Austrian Roman Catholic bishop (1813–1872)

Josef Fessler (1813-1872) was Roman Catholic Bishop of Sankt Pölten in Austria, a secretary of the First Vatican Council and an authority on patristics.

==Biography and works==
Josef Fessler was born to a peasant family on 2 December 1813, at Lochau near Bregenz in the Vorarlberg. His classical studies were done at Feldkirch, his philosophy at Innsbruck including a year of legal studies, and his theology at Brixen. He was ordained priest in 1837. After a year as master in a school at Innsbruck, he studied for two more years in Vienna life, then became professor of ecclesiastical history and canon law in the theological school at Brixen, 1841-52.

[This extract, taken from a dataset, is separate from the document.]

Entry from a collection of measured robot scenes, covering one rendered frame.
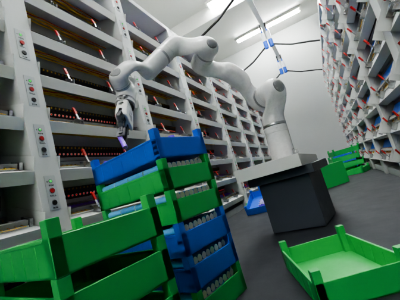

From 1856 to 1861, Fessler was professor of canon law in the University of Vienna, after making special studies for six months at Rome. He was consecrated as assistant bishop to the bishop of Brixen, Vinzenz Gasser, on 31 March 1862, and became his vicar-general for the Vorarlberg. On 23 September 1864, he was named by the emperor Bishop of St. Polten, not far from Vienna. When at Rome in 1867, he was named assistant at the papal throne.

In 1869, Pope Pius IX proposed Fessler to the Congregation for the direction of the coming Vatican Council as secretary to the council. The appointment was well received, the only objection being from Prospero Caterini, who thought the choice of an Austrian might make the other nations jealous. Fessler was informed of his appointment on 27 March, and as the pope wished him to come with all speed to Rome, he arrived there on 8 July, after hastily dispatching the business of his diocese.

The Catholic Encyclopedia describes Fessler's work as secretary as giving "universal satisfaction", praising his "vast and intimate acquaintance with the Church Fathers and with ecclesiastical history" and his "thorough knowledge of canon law." The encyclopedia also speculates that the burden of the work may have contributed to his early death on 25 April 1872.

== Works ==
Fessler's works include:
- Über die Provincial-Concilien und Diöcesan-Synoden (Innsbruck, 1849), published at the request of the Episcopal Conference of Wurzburg
- Institutiones Patrologiae quas ad frequentiorem utiliorem et faciliorem SS. Patrum lectionem promovendam concinnavit J. Fessler (Innsbruck, 2 Volumes in octavo, 1850–1); reprinted (Innsbruck, 1890-6) by Bernard Jungmann
- Das letzte und das nächste allgemeine Konsil (Freiburg, 1869), published in advance of the First Vatican Council

After the First Vatican Council, Johann Friedrich von Schulte published a pamphlet opposing papal infallibility as defined at the council. Fessler responded with Die wahre und die falsche Unfehlbarkeit der Päpste (Vienna, 1871), which was translated into French by Emmanuel Cosquin and into English by Ambrose St. John (The True and False Infallibility of the Popes, London, 1875). In this brochure, Fessler argued for a definition of infallibility based on the writings of Italian Ultramontane theologians including Robert Bellarmine, Pietro Ballerini, and Giovanni Perrone. Karl Josef von Hefele, the Bishop of Rottenburg, who had previously opposed the doctrine of infaillibility, wrote in support of Fessler's position, and Pius IX published a Brief approving it.

==Sources and references==

- Anton Erdinger, Dr. Joseph Fessler, Bischof v. St. Polten, ein Lebensbild (Brixen, 1874)
- Mitterrutzner in Kirchenlexikon
- Theodor Granderath and Konrad Kirch, Geschichte des Vatiannischen Konzils (Freiburg im Breisgau, 2 volumes, 1903).